## WHAT YOU WILL DO
Show every line of the data that contains the string "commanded".

◆ ◆ ◆ ◆ ◆

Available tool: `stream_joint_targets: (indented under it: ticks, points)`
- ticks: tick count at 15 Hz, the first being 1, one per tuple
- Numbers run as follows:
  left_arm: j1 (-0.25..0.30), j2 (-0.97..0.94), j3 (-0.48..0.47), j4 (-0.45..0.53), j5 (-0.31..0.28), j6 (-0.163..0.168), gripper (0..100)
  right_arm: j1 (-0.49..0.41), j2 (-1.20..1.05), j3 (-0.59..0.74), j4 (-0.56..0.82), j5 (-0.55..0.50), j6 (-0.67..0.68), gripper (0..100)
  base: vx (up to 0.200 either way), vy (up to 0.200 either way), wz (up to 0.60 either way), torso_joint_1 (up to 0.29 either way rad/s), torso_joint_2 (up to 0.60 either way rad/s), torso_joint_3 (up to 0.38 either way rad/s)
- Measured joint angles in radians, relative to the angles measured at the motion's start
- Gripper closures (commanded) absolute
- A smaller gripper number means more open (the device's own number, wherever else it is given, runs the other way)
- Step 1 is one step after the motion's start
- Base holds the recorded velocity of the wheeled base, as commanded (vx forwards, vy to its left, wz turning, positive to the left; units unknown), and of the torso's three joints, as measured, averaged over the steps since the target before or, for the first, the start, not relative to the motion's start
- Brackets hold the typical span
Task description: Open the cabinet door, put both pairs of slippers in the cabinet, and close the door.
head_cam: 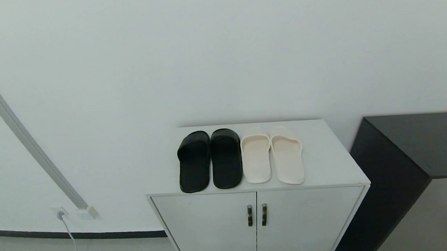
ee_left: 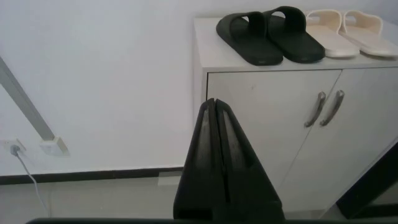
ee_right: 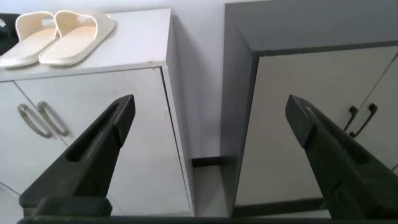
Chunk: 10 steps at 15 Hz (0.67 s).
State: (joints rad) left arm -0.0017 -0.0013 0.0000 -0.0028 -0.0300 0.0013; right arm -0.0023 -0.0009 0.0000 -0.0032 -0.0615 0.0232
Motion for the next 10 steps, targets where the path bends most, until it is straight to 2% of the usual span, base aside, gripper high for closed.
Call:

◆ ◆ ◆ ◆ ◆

## WORKED SOLUTION
- Gripper closures (commanded) absolute
- Base holds the recorded velocity of the wheeled base, as commanded (vx forwards, vy to its left, wz turning, positive to the left; units unknown), and of the torso's three joints, as measured, averaged over the steps since the target before or, for the first, the start, not relative to the motion's start

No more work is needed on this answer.